Oh, and the AF points on the R are low-precision - in other words, they are way too large to use the way you use the precision points on a good modern SLR. (7D, 5D III and later, etc.)

The one good thing is that they cover pretty much the entire field of view. You can, for example, select a point in the lower left corner, which is sometimes very useful.

Actually, it would be quite simple to fix. All it needs is a mode where it offers a reduced number of selectable AF points via custom function, something like the number of points on a good SLR only spread out over the entire screen. (Good SLRs already do this for their lesser number of hardware AF points, have done for years.) Then, assuming a decent body design with proper controls, you can use the joystick (or, if desired, the touch screen) to select the point you want quickly and accurately, without having to move your hands or take your eye away from the viewfinder. Presumably, Canon will do exactly that when they get around to making a professional or semi-professional standard mirrorless model. (Unless they have completely lost the plot, of course. Their long history of excellent ergonomic SLR design provides evidence that they know how to do this stuff. Their existing two rushed and poorly-thought-out full frame mirrorless products (the R and the RP) suggests that they don't care anymore. Wait and see.)

Journeyman
31-10-2020, 7:32am
Good day,
I would like some help with BBF please? Canon 7D2 II.
My aging scrunched up tissue-clump masquerading as a brain sometimes moves things out of reach.

I understand how to set up the buttons to back focus and function.
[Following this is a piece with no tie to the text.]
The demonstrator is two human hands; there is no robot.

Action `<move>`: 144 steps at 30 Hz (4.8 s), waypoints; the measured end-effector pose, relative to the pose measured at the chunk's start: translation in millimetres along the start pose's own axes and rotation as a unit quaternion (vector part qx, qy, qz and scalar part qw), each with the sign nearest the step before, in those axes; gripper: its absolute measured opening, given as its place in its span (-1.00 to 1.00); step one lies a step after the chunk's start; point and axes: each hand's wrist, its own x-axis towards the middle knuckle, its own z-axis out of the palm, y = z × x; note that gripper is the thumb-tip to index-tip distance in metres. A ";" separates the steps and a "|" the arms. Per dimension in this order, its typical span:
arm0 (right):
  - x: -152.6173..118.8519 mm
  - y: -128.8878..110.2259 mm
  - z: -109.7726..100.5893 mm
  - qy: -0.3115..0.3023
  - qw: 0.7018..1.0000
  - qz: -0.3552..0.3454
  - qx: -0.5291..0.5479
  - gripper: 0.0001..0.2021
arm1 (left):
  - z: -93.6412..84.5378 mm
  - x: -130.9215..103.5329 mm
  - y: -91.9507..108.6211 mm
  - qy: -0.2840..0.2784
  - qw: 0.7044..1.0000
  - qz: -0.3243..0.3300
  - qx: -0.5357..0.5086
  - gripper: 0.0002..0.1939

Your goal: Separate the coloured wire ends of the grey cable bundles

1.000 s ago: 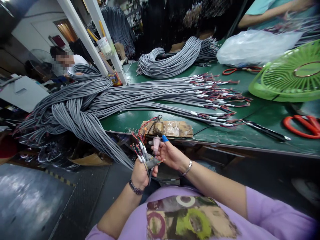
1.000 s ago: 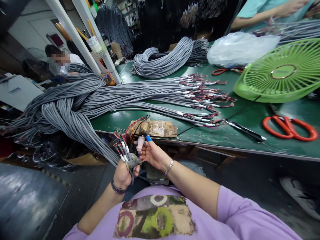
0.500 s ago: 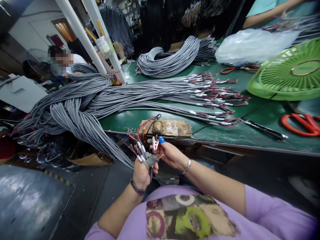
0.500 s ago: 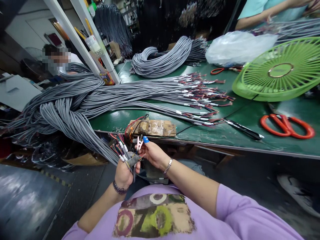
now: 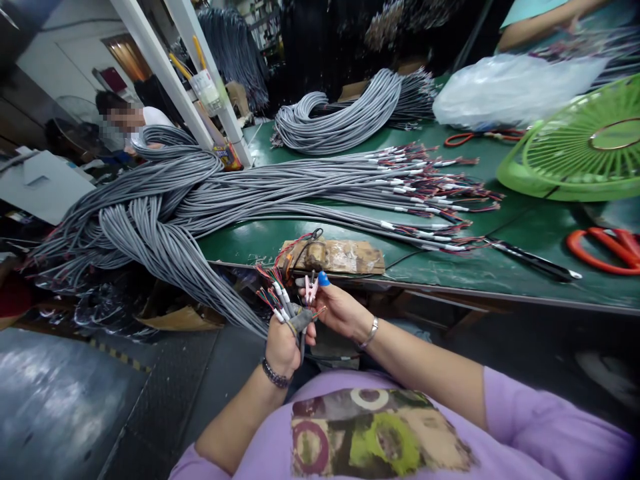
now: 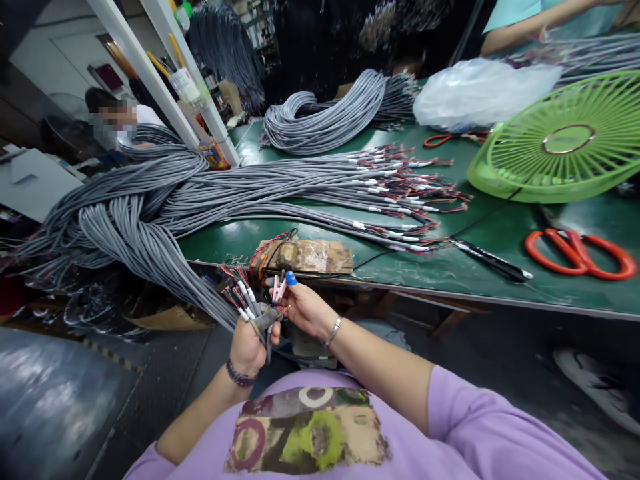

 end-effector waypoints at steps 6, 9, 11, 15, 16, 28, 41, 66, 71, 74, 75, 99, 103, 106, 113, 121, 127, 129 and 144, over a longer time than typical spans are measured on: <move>3.2 1.1 2.3 0.033 0.998 -0.007 0.046 -0.68 | -0.3 -2.1 -0.7 0.022 1.000 -0.012 0.008 -0.75; 2.8 2.1 3.0 0.050 0.997 -0.006 0.052 -0.69 | -0.3 -3.3 -0.3 0.024 1.000 -0.014 0.009 -0.75; 2.0 2.8 2.7 0.046 0.997 -0.005 0.056 -0.67 | -0.2 -4.0 0.8 0.020 1.000 -0.011 0.006 -0.75; -1.1 2.6 2.1 0.030 0.998 0.007 0.062 -0.63 | 1.1 -5.8 3.3 0.008 1.000 -0.003 0.001 -0.73; -2.3 1.9 2.4 0.028 0.997 0.011 0.064 -0.62 | 1.4 -6.5 3.7 0.007 1.000 0.000 0.000 -0.71; -9.8 -8.0 6.4 0.018 0.999 0.021 0.025 -0.80 | -0.2 -18.1 -4.0 0.021 0.998 0.048 0.026 -0.65; -12.8 -11.8 7.6 -0.015 1.000 -0.010 -0.026 -0.67 | 7.8 -5.4 -1.2 0.025 0.998 0.061 0.023 -0.69; -31.2 -29.8 -6.5 -0.079 0.955 0.118 -0.260 -0.66 | -10.1 -20.5 -16.7 0.010 0.992 0.057 0.115 -0.66; -41.3 -33.0 4.0 -0.156 0.900 0.057 -0.404 -0.72 | -7.9 -24.3 -8.6 -0.064 0.977 -0.006 0.203 -0.76; -49.7 -33.7 6.7 -0.204 0.850 -0.006 -0.485 -0.74 | -7.2 -24.2 -4.0 -0.129 0.963 -0.051 0.232 -0.77; -52.4 -34.0 6.8 -0.205 0.833 -0.036 -0.513 -0.75 | -7.6 -24.0 -3.1 -0.141 0.959 -0.057 0.238 -0.76; -54.1 2.6 5.3 -0.065 0.947 -0.014 -0.314 -0.63 | -20.6 -21.9 -10.6 -0.110 0.972 0.034 0.206 -0.64; -52.1 -4.1 7.9 -0.008 0.945 -0.015 -0.328 -0.58 | -23.3 -19.3 -18.9 -0.045 0.990 0.052 0.125 -0.63; -52.1 -5.5 9.9 -0.023 0.954 0.008 -0.299 -0.59 | -22.8 -18.6 -19.2 -0.029 0.993 0.053 0.104 -0.62; -49.7 -5.6 15.3 -0.076 0.944 0.014 -0.321 -0.62 | -20.7 -20.8 -14.6 -0.035 0.987 0.049 0.148 -0.60; -51.0 -2.0 6.5 -0.028 0.951 -0.014 -0.307 -0.67 | -23.4 -14.0 -23.1 0.014 0.993 0.068 0.095 -0.66; -49.8 -1.4 8.0 0.009 0.958 -0.035 -0.283 -0.65 | -19.6 -12.2 -18.7 0.020 0.998 0.054 0.038 -0.70; -49.1 0.9 8.5 -0.003 0.965 -0.016 -0.262 -0.64 | -20.5 -13.4 -16.4 -0.019 0.998 0.032 0.042 -0.69; -51.5 3.3 7.5 0.032 0.953 -0.017 -0.300 -0.59 | -18.4 -12.8 -16.8 0.044 0.996 0.075 0.032 -0.73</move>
The little bit of info that I am missing. Subject following:
Is the focusing action a press/release/shoot action or
Press/hold/shoot action.

e.g. Emu wearing yellow gum boots (my sight demands easy subjects) is still.
Press/forget/shoot. All good so far.
The emu decides to run:
AI Servo - BBF press/hold/shoot while following or press/release/shoot?

Thank you for your advice a knowledge,
Kind regards,
Journeyman (Dennis)

ameerat42
31-10-2020, 8:33am
Who...? Me...? What knowledge...?:confused013
I liked reading your post. It made me :D

I did a search on this dark art and found this video, which surprisingly, is reasonably informative:
https://www.youtube.com/watch?v=2AXUzslHnRc

As well as any other replies you get here, do a search on something like:
"bbf on canon 7d2"

tandeejay
31-10-2020, 8:50am
From what I understand on BBF it depends on what you set the cameras focus mode to.

When you press the button, it activates whatever focus mode you have active. I have mine set on continuous autofocus so when I press the button, the camera will continue to maintain and adjust focus, and will stop trying as soon as you release the button.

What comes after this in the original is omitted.